> _WHAT THE TASK ASKS_: Set every line of the data down again exactly, and keep the pictures out.

==== GIVEN INFORMATION

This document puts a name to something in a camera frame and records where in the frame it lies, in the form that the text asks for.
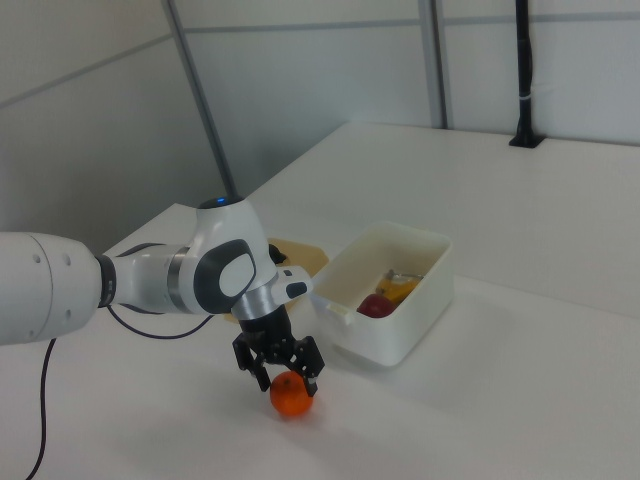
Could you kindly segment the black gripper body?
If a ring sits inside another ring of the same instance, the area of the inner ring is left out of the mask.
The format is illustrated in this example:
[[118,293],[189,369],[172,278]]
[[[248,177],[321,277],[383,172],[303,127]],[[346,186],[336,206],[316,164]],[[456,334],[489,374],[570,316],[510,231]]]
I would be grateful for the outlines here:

========

> _COMPLETED EXERCISE_:
This document puts a name to something in a camera frame and records where in the frame it lies, in the form that the text asks for.
Could you kindly segment the black gripper body?
If a ring sits inside another ring of the same instance, the area of the inner ring is left out of the mask.
The format is illustrated in this example:
[[118,293],[189,369],[172,278]]
[[[248,177],[321,277],[383,172],[303,127]],[[346,186],[336,206],[316,164]],[[456,334],[489,374],[570,316],[510,231]]]
I would be grateful for the outlines here:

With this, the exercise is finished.